Через сорок минут нужные бумаги были подписаны. Ведь Павел Петрович хорошо знал, кто в действительности был так неосторожен с офицерским шарфом в Ропше…. и свалил затем всё на дурачка Барятинского!

* * *

Всё это было просто замечательно, но оппозицию в среде высших вельмож тоже надо было подавить. Говорят, когда эта гнида Безбродко слышал отдалённый гром канонады Красногорского сражения, он спрятался под стол, а потом проплакал до вечера! И вот этот-то тип решил определять судьбы Империи… Щаззз!

В общем, пришлось подключить некоторые связи, оставшиеся у господина Радищева на таможне, контакты с Шешковским, налаженные по церковной линии, и конечно же, любезнейшего графа Алексея Григорьевича Орлова, так кстати оказавшегося в столице… И через несколько дней всё было готово.

Господин Безбородко любил прогуляться по городу в одиночестве. Надев затрапезный дешевый сюртук, а по случаю зимних холодов ещё и видавшую виды лисью шубу, вложив в карман сотню рублей, отправлялся он на поиски амурных приключений. Оченно слаб был Александр Андреевич до женского полу, и не гнушался никакими случаями, вплоть до борделей и разных уличных мадамов. А что? Человек серьёзный, занятой, при деньгах. Холостой, опять же… В общем, имеет право!

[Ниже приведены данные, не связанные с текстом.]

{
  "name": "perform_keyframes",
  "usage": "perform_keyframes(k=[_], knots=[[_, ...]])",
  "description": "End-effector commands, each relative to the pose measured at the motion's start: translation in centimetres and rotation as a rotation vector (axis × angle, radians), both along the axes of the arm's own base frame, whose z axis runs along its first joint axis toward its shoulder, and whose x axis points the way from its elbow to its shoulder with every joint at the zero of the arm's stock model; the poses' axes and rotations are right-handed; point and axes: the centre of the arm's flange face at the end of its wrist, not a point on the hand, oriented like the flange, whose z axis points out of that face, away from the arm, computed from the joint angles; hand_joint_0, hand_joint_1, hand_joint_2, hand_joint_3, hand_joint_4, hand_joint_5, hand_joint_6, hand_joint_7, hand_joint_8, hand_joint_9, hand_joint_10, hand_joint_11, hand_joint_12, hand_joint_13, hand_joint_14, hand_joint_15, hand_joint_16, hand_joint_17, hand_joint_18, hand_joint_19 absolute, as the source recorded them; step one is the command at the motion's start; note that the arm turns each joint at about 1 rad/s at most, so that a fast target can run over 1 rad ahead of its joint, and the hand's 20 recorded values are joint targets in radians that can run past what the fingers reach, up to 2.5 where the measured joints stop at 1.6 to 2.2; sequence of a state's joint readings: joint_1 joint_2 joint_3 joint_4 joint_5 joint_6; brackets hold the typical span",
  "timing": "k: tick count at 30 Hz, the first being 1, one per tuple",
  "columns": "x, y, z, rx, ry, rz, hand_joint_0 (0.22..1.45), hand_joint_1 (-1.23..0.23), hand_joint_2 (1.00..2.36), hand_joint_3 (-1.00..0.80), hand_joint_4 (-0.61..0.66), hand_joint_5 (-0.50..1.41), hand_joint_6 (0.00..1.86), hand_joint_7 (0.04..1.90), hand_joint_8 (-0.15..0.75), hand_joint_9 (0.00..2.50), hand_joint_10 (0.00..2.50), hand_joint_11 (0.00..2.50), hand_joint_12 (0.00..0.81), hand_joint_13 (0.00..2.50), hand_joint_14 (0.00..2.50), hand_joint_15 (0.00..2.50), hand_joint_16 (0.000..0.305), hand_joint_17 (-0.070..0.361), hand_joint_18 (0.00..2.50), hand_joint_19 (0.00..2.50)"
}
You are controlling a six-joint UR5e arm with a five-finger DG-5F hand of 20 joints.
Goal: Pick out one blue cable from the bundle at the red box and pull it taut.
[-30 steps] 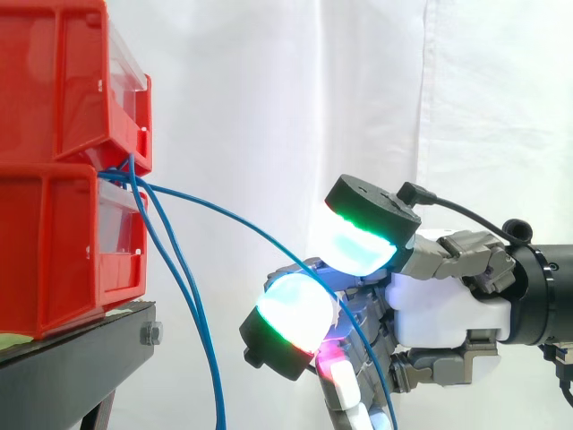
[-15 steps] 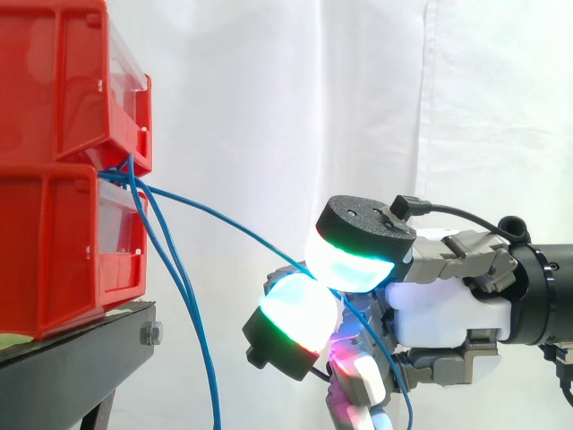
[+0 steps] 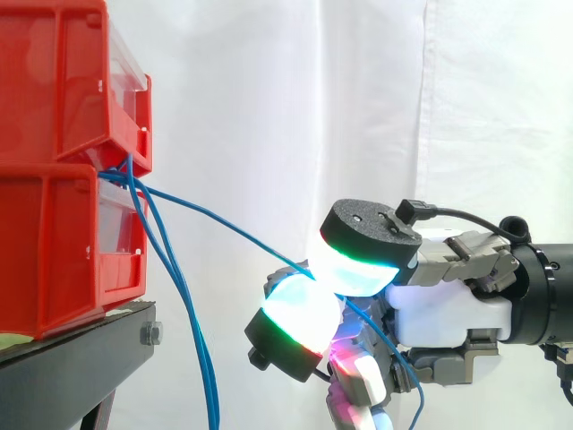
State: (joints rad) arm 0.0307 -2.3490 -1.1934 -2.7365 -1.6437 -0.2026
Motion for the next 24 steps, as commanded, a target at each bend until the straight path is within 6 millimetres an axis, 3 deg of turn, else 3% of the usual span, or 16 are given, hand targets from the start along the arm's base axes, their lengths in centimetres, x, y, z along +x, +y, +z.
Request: perform_keyframes(k=[1, 10, 17, 24], knots=[[0.0, 0.0, 0.0, 0.0, 0.0, -0.001, 0.68, -0.88, 1.03, -0.07, -0.01, -0.11, 0.94, 1.02, 0.311, 1.15, 0.02, 0.56, 0.415, 1.05, 0.02, 0.58, 0.055, 0.123, 0.93, 0.81], [-0.1, 0.0, 0.1, 0.005, 0.003, 0.001, 0.69, -0.87, 1.03, -0.09, -0.01, -0.1, 0.94, 1.04, 0.309, 1.15, 0.02, 0.55, 0.416, 1.05, 0.02, 0.58, 0.054, 0.123, 0.94, 0.81], [-1.2, 0.1, 2.6, -0.012, 0.046, -0.001, 0.7, -0.84, 1.02, -0.15, -0.01, -0.11, 0.94, 1.03, 0.311, 1.16, 0.02, 0.56, 0.418, 1.05, 0.02, 0.58, 0.055, 0.123, 0.93, 0.82], [-2.0, -0.1, 3.5, -0.038, 0.082, -0.001, 0.71, -0.84, 1.02, -0.19, -0.04, -0.11, 0.93, 1.03, 0.312, 1.17, 0.02, 0.55, 0.417, 1.05, 0.02, 0.58, 0.054, 0.122, 0.93, 0.8]])
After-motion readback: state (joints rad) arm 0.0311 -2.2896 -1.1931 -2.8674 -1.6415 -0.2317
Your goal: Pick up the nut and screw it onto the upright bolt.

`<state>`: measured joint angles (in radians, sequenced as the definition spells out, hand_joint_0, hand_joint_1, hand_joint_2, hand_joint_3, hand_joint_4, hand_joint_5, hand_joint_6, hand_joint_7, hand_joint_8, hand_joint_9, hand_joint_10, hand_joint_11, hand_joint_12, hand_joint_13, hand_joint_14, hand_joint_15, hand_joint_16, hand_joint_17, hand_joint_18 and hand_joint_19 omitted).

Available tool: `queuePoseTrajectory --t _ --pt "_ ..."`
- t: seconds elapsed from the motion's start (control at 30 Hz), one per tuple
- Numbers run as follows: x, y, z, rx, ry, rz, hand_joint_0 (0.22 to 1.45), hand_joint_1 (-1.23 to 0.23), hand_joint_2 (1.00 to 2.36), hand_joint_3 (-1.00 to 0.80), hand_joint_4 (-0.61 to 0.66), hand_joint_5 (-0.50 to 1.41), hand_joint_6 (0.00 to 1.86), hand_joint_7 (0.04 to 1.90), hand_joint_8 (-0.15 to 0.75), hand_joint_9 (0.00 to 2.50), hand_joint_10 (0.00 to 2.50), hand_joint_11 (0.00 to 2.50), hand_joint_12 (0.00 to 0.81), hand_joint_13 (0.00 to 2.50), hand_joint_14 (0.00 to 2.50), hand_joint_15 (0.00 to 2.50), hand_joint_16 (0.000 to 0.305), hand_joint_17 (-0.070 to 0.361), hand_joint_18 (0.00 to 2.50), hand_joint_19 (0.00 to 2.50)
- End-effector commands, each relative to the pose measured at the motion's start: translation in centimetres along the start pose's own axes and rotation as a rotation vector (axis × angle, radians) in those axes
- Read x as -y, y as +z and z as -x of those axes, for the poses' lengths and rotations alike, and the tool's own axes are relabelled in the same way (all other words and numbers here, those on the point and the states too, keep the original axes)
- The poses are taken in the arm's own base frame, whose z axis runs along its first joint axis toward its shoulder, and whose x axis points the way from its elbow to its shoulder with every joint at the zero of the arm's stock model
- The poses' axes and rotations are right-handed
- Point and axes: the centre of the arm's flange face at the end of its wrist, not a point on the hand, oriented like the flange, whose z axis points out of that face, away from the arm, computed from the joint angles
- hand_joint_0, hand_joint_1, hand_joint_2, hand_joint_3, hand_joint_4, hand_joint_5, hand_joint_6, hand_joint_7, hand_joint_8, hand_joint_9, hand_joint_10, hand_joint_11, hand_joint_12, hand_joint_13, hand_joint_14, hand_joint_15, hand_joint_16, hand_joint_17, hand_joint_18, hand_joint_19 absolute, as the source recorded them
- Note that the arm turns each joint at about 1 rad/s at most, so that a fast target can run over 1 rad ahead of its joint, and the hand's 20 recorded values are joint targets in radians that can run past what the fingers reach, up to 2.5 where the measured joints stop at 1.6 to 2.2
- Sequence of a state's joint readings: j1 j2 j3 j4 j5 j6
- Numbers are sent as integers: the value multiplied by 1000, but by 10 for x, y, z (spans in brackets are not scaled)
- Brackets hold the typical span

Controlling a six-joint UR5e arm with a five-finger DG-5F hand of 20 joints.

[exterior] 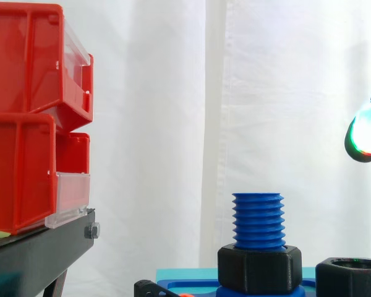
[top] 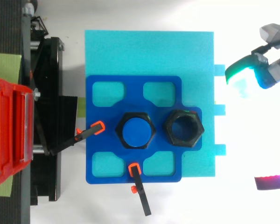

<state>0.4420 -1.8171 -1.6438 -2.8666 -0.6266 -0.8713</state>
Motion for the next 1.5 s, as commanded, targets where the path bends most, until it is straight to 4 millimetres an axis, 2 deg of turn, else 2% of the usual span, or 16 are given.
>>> queuePoseTrajectory --t 0.0,0.17,0.7,0.87,0.93,1.43,1.47 --pt "4 2 -8 -7 -15 -9 512 -945 1000 -500 293 -256 503 978 263 213 0 0 342 95 0 0 42 95 0 0" --pt "6 3 -10 -2 -11 -17 462 -938 1000 -500 312 -255 503 994 281 225 0 0 359 115 0 0 44 100 0 0" --pt "4 6 -8 38 21 -22 424 -905 1000 -500 317 -251 503 929 306 241 0 0 379 151 0 0 48 107 0 0" --pt "9 10 -21 36 11 -31 419 -889 1000 -500 311 -251 503 921 309 239 0 0 381 149 0 0 48 109 0 0" --pt "13 12 -32 31 -1 -39 418 -882 1000 -500 310 -251 503 920 311 237 0 0 382 149 0 0 48 109 0 0" --pt "11 17 -37 75 47 -39 420 -861 1000 -500 310 -249 503 915 312 238 0 0 384 147 0 0 49 109 0 0" --pt "14 18 -45 68 37 -44 420 -860 1000 -500 308 -249 503 919 312 239 0 0 384 147 0 0 49 110 0 0"
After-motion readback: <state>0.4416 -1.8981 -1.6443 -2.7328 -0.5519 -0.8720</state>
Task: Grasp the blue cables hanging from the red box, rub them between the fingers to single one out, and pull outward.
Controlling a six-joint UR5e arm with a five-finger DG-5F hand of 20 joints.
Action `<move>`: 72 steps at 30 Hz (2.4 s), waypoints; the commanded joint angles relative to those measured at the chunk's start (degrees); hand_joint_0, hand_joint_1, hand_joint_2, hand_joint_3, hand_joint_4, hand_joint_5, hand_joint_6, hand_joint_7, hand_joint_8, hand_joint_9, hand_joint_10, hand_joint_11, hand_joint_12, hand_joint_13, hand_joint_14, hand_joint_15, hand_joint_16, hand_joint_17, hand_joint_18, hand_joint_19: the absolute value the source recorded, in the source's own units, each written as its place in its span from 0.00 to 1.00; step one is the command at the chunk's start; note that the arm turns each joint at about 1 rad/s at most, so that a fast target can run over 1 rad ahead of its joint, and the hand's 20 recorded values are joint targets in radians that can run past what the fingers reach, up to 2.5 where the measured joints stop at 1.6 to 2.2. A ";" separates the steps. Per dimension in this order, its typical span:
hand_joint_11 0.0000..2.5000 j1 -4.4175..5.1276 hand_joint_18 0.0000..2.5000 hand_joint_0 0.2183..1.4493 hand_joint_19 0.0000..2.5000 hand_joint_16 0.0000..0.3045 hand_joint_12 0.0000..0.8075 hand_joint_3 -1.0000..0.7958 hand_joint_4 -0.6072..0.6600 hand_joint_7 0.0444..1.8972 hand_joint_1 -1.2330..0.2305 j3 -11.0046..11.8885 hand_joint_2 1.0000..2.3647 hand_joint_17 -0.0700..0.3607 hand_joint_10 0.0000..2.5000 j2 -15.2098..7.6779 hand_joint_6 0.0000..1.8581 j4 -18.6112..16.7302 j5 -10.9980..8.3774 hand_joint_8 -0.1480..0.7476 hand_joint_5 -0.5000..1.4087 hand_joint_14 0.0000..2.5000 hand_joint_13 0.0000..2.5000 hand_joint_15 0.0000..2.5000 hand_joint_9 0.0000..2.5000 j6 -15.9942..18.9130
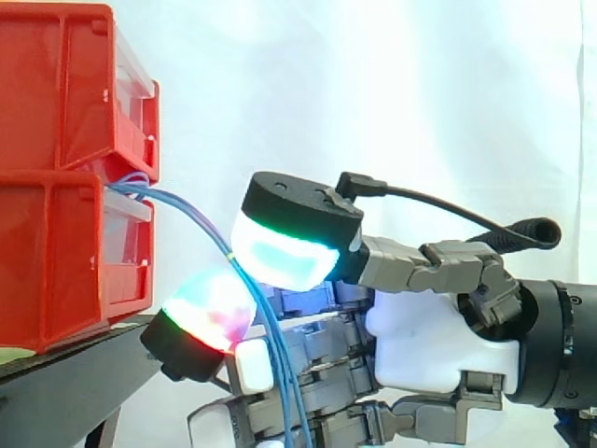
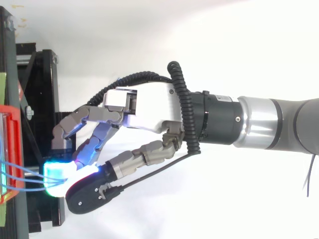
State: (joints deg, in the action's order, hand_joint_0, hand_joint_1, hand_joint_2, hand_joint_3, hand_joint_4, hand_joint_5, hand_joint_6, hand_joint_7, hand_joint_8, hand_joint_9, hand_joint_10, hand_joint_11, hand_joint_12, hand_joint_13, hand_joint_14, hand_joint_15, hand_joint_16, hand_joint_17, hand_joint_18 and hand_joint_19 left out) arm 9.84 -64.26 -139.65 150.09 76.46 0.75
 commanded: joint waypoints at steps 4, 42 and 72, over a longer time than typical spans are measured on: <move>0.23 -0.18 0.32 0.27 0.23 0.15 0.45 0.34 0.62 0.48 0.38 0.02 0.01 0.40 0.01 0.17 0.43 0.11 0.00 0.52 0.19 0.01 0.35 0.16 0.42 0.04; 0.25 -0.62 0.33 0.31 0.24 0.15 0.43 0.33 0.59 0.47 0.33 -0.07 0.01 0.40 0.01 1.31 0.43 0.38 0.09 0.51 0.18 0.01 0.35 0.17 0.41 -0.66; 0.27 0.00 0.34 0.39 0.23 0.15 0.43 0.43 0.47 0.42 0.24 -0.16 0.01 0.40 0.01 1.31 0.48 3.54 1.67 0.50 0.17 0.01 0.37 0.18 0.42 -0.75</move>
State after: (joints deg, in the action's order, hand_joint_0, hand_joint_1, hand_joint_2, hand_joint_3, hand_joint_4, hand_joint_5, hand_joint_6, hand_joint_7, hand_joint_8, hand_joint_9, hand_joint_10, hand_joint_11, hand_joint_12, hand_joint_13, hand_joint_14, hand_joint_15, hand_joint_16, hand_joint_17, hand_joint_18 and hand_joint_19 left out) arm 9.84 -64.42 -138.36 153.63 78.14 0.01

Неизвестно, что там было у него на уме в этот раз, но, совершенно точно, совсем не то, что с ним приключилось! А случилось то, что в одном из закоулков приняли его под руки двое заросших, мрачных мужиков, накинули на голову мешок, и кулём затолкали в карету.

Сначала куда-то ехали, скребя санными полозьями по дороге; затем Александра Андреевича выдернули из кареты, и, грубо пихая из стороны в сторону, куда-то повели.

— Робята, пустите меня, Христа ради! — взмолился Безбородко, подпуская к голосу слёзы. — Вот, сто рублей у меня в кармане, вот перстень со смарагдом; опять же, бриллиант в шляпе!

Не помогло.

Наконец, усадили его в какое-то кресло и сдёрнули с головы покрывало.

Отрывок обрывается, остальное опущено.